→ **Data below**:
* * *
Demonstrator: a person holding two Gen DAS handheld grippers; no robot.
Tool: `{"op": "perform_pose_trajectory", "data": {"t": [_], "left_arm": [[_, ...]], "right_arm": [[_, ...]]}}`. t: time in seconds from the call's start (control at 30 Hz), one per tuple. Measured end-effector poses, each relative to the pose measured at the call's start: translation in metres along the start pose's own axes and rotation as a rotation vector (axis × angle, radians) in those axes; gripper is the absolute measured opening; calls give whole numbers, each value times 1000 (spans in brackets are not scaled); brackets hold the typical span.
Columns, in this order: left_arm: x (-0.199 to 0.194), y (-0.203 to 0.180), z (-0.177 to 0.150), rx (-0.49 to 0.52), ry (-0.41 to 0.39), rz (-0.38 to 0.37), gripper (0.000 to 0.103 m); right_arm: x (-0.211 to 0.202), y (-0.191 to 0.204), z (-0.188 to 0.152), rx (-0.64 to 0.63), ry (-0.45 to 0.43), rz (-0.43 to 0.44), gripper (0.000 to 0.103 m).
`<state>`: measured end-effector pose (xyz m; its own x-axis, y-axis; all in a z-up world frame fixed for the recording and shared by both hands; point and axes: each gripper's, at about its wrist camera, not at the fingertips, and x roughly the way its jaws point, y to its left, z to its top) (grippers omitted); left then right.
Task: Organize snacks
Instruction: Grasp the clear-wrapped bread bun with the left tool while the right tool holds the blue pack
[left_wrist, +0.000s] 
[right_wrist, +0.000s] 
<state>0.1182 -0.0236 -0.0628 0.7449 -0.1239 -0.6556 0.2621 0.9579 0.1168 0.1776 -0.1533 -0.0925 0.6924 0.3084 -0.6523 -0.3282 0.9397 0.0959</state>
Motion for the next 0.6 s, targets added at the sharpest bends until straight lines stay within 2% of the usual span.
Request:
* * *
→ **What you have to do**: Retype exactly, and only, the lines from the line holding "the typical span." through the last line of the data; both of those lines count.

→ **Finished exercise**:
Tool: `{"op": "perform_pose_trajectory", "data": {"t": [_], "left_arm": [[_, ...]], "right_arm": [[_, ...]]}}`. t: time in seconds from the call's start (control at 30 Hz), one per tuple. Measured end-effector poses, each relative to the pose measured at the call's start: translation in metres along the start pose's own axes and rotation as a rotation vector (axis × angle, radians) in those axes; gripper is the absolute measured opening; calls give whole numbers, each value times 1000 (spans in brackets are not scaled); brackets hold the typical span.
Columns, in this order: left_arm: x (-0.199 to 0.194), y (-0.203 to 0.180), z (-0.177 to 0.150), rx (-0.49 to 0.52), ry (-0.41 to 0.39), rz (-0.38 to 0.37), gripper (0.000 to 0.103 m); right_arm: x (-0.211 to 0.202), y (-0.191 to 0.204), z (-0.188 to 0.152), rx (-0.64 to 0.63), ry (-0.45 to 0.43), rz (-0.43 to 0.44), gripper (0.000 to 0.103 m).
`<state>`: measured end-effector pose (xyz m; its own x-axis, y-axis; all in a z-up world frame fixed for the recording and shared by both hands; point and axes: each gripper's, at about its wrist camera, not at the fingertips, and x roughly the way its jaws point, y to its left, z to its top) (grippers omitted); left then right.
Task: Organize snacks
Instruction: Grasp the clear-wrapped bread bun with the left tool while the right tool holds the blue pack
[left_wrist, +0.000s] 
[right_wrist, +0.000s] 
<state>0.1182 -0.0236 -0.0628 0.7449 -0.1239 -0.6556 0.2621 0.9579 0.1168 0.1776 -0.1533 -0.0925 0.6924 0.3084 -0.6523 -0.3282 0.9397 0.0959</state>
Motion for the next 0.6 s, targets added at the sharpest bends until straight lines stay within 2% of the usual span.
Request:

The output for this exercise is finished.